GivingTuesday is the worldwide effort encouraging people to donate to charitable causes, from breadlines and pantries to animal shelters and bloodbanks.
(In the States the day of generosity comes after Black Friday, when consumers have been lured into big box stores and malls to find magnificent deals on Christmas gifts; Small Business Saturday when neighbors are encouraged to shop at their local shops and support mom and pop who are trying to pay their bills and buy presents for their own families; and Cyber Monday when online deals entice everyone to spend even more money, but this time from the comfort of their home using a laptop, tablet or smartphone.)
That such record-breaking generosity took place during not just the first but also the second year of a pandemic is remarkable.
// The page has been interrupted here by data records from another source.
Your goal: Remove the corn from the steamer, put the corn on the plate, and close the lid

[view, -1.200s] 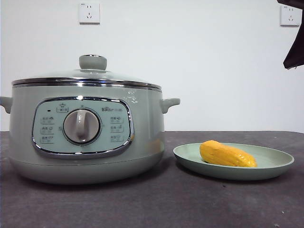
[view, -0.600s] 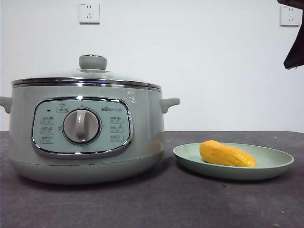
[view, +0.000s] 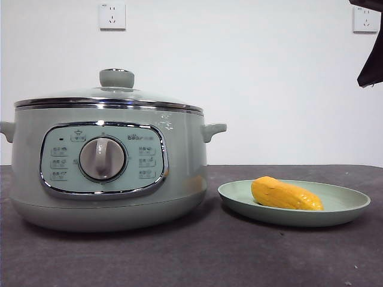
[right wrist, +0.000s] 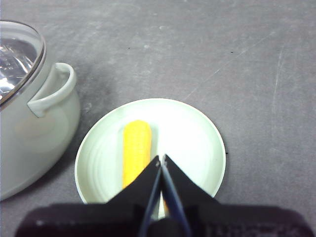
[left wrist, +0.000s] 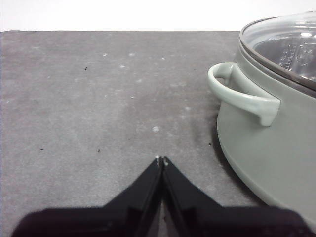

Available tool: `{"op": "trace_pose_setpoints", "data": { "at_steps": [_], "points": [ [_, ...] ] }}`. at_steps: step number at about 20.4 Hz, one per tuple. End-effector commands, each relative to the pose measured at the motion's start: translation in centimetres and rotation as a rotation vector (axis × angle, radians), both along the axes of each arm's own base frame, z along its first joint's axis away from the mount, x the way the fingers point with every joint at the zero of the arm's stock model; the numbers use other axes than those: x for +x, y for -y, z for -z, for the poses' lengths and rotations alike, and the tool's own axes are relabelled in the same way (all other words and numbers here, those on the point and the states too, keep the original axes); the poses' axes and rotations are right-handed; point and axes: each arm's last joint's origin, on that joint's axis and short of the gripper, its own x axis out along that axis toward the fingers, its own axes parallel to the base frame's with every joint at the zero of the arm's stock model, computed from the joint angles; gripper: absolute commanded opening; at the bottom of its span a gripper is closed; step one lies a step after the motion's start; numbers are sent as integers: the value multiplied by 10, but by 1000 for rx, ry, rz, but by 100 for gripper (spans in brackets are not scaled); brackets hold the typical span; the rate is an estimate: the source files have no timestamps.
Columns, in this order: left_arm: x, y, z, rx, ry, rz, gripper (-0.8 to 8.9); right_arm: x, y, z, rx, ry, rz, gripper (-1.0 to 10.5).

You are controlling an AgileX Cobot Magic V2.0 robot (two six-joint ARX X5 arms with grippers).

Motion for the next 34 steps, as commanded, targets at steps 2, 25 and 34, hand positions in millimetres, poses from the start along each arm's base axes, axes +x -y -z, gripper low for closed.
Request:
{"op": "trace_pose_setpoints", "data": {
  "at_steps": [2, 25, 34],
  "points": [
    [0, 0, 4, -5, -10, -7, -3, 0, 0, 1, 7, -2, 6, 1],
    [0, 0, 4, -5, -10, -7, -4, -35, 62, 45, -9, 401, 119, 1],
    [0, 0, 4, -5, -10, -7, -3, -35, 64, 83, -24, 369, 136, 1]
  ]
}}
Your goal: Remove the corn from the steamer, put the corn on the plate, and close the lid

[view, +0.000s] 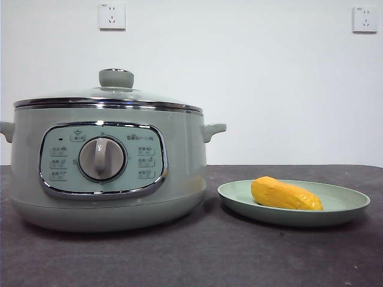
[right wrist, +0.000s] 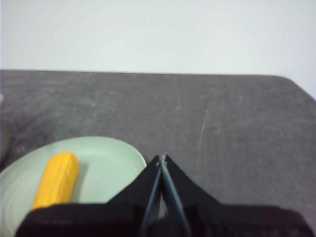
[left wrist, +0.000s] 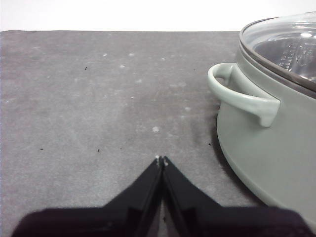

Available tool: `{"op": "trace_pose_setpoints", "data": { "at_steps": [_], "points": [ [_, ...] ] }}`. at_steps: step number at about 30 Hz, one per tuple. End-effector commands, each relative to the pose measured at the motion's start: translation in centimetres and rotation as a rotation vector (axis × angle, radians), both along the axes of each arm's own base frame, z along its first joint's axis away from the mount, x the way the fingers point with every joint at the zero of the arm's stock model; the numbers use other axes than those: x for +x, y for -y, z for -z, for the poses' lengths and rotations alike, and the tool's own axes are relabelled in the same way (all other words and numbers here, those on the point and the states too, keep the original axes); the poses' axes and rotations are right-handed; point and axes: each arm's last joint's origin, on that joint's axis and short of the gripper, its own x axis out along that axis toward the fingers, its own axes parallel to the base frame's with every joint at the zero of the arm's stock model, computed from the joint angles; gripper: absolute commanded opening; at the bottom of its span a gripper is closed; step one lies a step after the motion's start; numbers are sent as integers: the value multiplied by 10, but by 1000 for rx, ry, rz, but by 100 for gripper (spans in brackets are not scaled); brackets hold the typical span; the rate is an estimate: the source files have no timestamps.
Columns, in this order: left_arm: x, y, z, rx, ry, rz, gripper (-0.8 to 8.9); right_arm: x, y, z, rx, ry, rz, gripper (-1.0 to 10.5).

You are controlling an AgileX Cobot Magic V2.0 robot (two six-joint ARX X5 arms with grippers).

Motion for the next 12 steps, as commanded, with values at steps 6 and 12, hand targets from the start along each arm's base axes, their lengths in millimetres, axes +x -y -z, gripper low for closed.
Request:
{"op": "trace_pose_setpoints", "data": {
  "at_steps": [6, 12],
  "points": [
    [0, 0, 4, -5, -11, -6, -3, 0, 0, 15, -11, -50, 2, 1],
    [0, 0, 4, -5, -11, -6, -3, -1, 0, 19, 39, -104, 4, 1]
  ]
}}
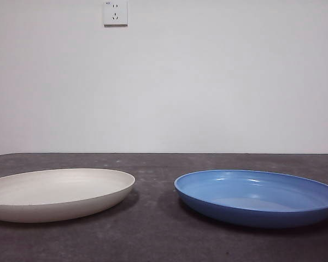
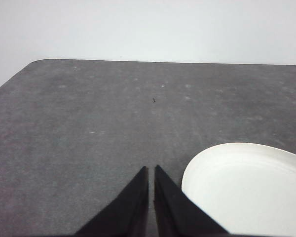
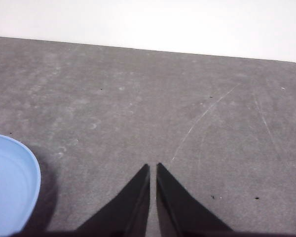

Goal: Pick up the white plate, put it on the blue plate, put it on desk

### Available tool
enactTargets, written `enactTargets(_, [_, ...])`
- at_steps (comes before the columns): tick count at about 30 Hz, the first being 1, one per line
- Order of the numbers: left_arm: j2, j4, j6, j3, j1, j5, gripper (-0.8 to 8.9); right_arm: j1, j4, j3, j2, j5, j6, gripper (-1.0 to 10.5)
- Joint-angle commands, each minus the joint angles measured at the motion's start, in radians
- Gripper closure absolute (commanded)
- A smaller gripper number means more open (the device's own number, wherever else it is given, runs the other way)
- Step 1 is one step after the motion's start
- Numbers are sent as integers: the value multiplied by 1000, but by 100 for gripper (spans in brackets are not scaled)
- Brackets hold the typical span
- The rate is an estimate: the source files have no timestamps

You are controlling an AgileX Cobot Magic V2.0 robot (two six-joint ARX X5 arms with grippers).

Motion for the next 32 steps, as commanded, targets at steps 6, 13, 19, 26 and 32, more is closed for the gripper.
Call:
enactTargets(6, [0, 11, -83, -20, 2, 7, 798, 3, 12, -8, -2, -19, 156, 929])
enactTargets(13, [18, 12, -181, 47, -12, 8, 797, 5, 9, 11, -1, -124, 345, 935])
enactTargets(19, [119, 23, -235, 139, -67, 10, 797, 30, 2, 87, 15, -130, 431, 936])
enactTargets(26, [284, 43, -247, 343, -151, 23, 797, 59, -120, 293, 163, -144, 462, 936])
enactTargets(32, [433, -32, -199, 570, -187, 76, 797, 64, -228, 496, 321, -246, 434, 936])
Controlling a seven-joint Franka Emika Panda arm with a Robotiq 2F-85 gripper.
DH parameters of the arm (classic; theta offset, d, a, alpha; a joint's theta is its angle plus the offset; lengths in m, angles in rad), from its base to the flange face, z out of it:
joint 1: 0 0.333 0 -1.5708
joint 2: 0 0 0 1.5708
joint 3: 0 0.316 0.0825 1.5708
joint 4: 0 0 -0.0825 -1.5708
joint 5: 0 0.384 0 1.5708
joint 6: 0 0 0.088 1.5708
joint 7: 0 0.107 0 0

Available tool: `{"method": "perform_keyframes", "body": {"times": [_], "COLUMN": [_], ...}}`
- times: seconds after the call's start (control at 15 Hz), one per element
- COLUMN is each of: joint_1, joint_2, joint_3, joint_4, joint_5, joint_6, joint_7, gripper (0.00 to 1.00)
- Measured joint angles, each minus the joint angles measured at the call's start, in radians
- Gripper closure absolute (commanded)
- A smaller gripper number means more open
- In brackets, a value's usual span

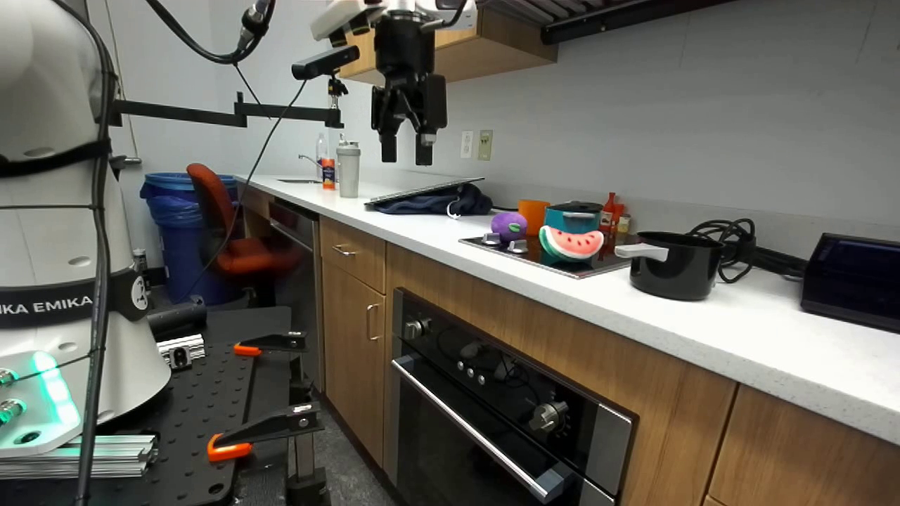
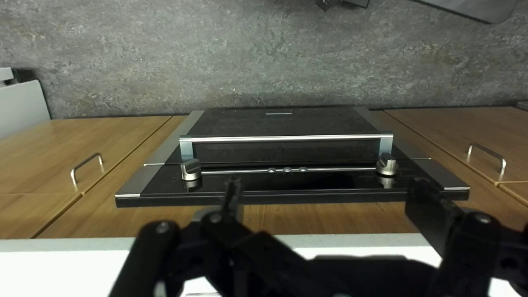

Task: Put the watermelon plushie inside the little pot and close the lid

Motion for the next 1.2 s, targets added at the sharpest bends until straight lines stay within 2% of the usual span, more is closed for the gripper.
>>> {"method": "perform_keyframes", "body": {"times": [0.6, 1.2], "joint_1": [-0.039, -0.045], "joint_2": [0.159, 0.344], "joint_3": [0.006, 0.045], "joint_4": [0.044, 0.168], "joint_5": [-0.093, -0.151], "joint_6": [0.246, 0.396], "joint_7": [0.002, 0.038], "gripper": [0.00, 0.00]}}
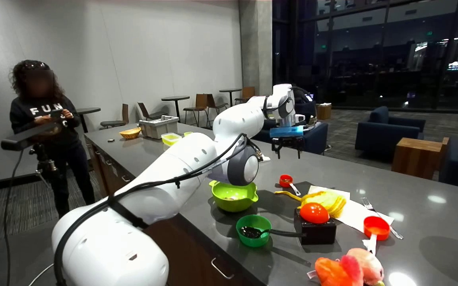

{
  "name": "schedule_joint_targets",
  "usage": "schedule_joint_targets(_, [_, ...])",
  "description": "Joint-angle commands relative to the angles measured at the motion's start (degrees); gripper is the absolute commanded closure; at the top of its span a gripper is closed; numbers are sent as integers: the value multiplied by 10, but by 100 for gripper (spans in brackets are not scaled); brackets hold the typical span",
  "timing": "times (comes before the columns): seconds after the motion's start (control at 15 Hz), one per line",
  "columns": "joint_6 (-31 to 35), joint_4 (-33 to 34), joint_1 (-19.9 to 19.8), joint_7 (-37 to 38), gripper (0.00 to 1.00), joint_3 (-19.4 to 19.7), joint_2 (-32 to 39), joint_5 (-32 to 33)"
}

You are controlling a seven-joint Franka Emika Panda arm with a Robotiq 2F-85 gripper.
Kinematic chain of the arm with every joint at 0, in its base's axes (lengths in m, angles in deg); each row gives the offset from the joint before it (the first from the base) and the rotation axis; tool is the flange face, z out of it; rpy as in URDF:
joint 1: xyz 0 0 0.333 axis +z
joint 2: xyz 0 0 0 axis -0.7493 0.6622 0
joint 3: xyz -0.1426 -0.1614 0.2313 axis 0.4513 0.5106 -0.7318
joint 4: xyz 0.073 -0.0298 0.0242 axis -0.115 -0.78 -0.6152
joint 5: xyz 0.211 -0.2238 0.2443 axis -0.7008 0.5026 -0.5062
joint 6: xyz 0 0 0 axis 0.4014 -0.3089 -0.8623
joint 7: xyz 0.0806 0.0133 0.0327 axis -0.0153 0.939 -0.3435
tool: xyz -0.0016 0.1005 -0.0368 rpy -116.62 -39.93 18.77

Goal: Empty the contents of the smaller measuring cup into the green bowl

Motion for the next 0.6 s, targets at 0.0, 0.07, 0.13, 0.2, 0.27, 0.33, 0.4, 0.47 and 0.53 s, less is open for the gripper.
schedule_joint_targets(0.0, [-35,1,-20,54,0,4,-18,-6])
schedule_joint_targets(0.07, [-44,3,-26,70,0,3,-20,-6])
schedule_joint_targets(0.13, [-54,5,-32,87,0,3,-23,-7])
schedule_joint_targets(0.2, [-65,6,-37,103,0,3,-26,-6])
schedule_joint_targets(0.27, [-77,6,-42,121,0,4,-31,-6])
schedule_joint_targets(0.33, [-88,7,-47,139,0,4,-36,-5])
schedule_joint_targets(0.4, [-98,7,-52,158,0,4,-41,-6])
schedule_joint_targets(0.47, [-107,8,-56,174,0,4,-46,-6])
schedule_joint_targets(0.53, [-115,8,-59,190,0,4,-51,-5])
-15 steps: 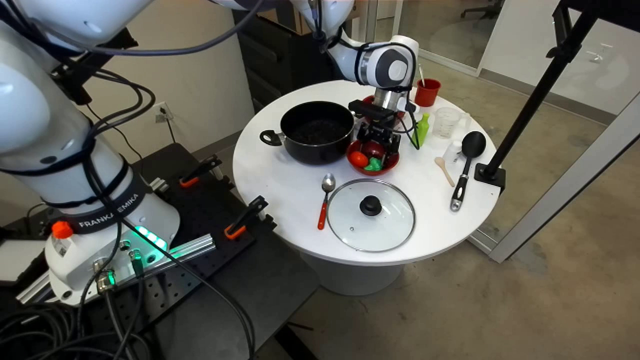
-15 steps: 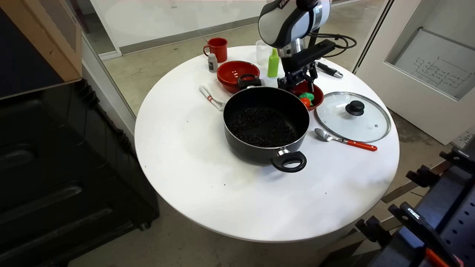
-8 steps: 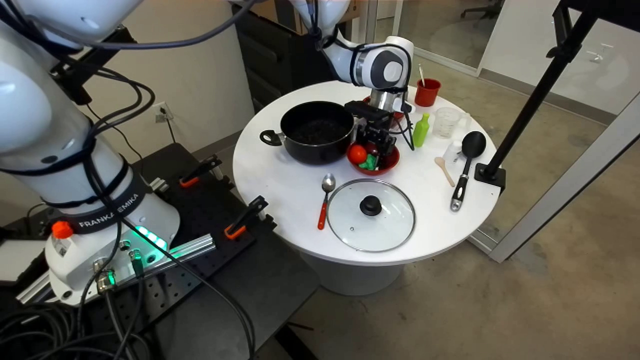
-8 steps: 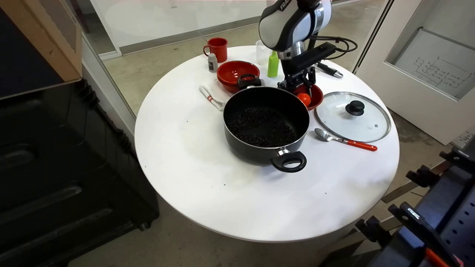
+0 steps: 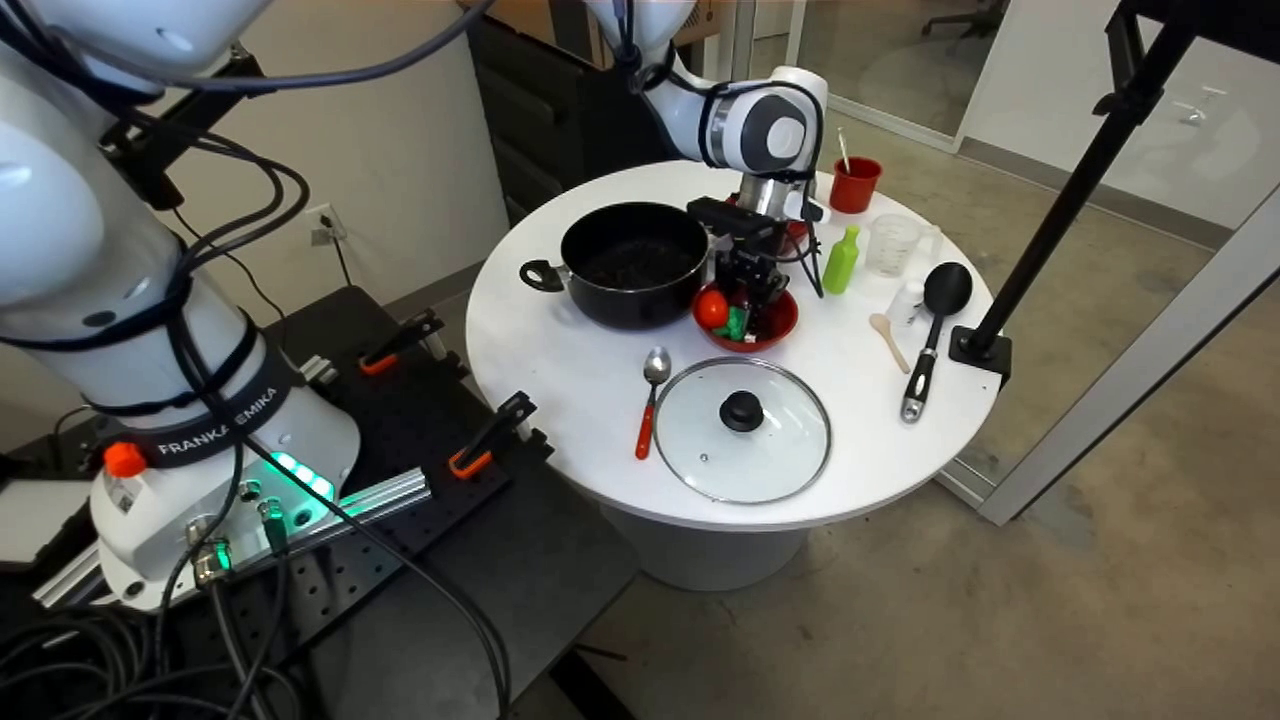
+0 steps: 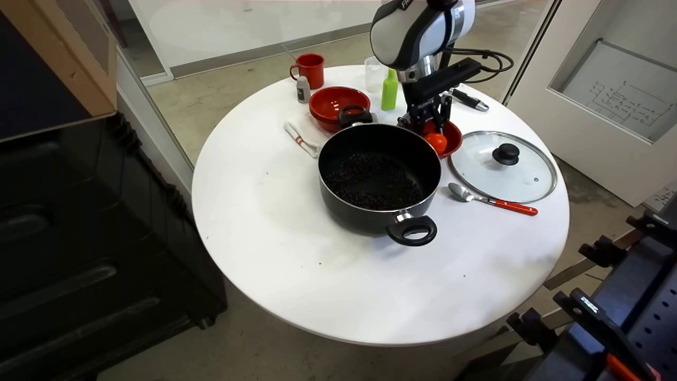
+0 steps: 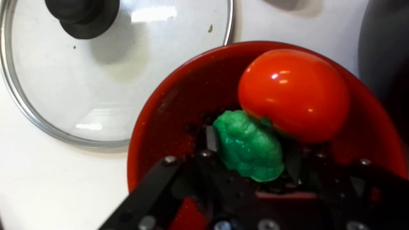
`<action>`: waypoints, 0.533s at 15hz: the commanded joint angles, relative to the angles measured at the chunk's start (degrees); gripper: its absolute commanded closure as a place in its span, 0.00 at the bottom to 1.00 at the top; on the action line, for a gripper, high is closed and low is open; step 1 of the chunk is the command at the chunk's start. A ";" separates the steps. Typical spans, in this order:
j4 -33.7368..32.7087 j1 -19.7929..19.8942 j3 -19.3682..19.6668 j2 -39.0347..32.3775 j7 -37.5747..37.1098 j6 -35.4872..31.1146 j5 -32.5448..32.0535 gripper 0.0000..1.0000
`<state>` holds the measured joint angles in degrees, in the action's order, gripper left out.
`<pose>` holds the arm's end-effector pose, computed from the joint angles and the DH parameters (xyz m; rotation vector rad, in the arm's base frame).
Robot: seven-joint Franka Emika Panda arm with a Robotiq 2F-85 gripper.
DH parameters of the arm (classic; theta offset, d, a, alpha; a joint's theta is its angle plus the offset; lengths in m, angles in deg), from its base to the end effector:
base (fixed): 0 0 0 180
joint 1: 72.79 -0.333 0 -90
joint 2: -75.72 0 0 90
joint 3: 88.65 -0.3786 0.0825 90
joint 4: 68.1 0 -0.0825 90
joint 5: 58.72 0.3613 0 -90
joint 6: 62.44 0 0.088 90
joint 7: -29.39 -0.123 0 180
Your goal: Move the objects from the orange bowl to the black pot, then cover the black pot with the glass lid
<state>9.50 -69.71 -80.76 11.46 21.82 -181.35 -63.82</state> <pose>0.6900 -0.1205 0.0480 2.8737 -0.3060 -0.5849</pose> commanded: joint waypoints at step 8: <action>4.73 0.10 1.27 5.65 -5.02 -3.35 0.77 0.75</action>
<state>10.43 -69.38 -80.00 13.49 18.74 -182.32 -63.60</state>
With so much personal rancor and political animosity going on, it’s reassuring see people in a giving mood.
However, those of us without a few dollars to share might feel left out and guilty for not being able to give. But I may have come up with a cheaper alternative
Do give people space. We are still in a pandemic. The virus is still airborne. Just because you can now crowd into a bar or a restaurant or concert or family gathering without wearing a mask doesn’t mean you should. The available COVID-19 vaccines have made many activities that were unsafe last year safer this year, although variants still present a high risk of transmission to the unvaccinated and immunocompromised.
Do give your holiday cheer but only if it is in the form of a card, a greeting, an embrace (between consenting vaccinated people) or gift, but not if it’s a slurred Christmas song sung coming out of a bar near homes at midnight or later, or gift wrapped as urine or vomit and left in public.
Not all gifts and donations have to be about money. It’s the thought that counts.
Keep a good thought for your neighbor this holiday season.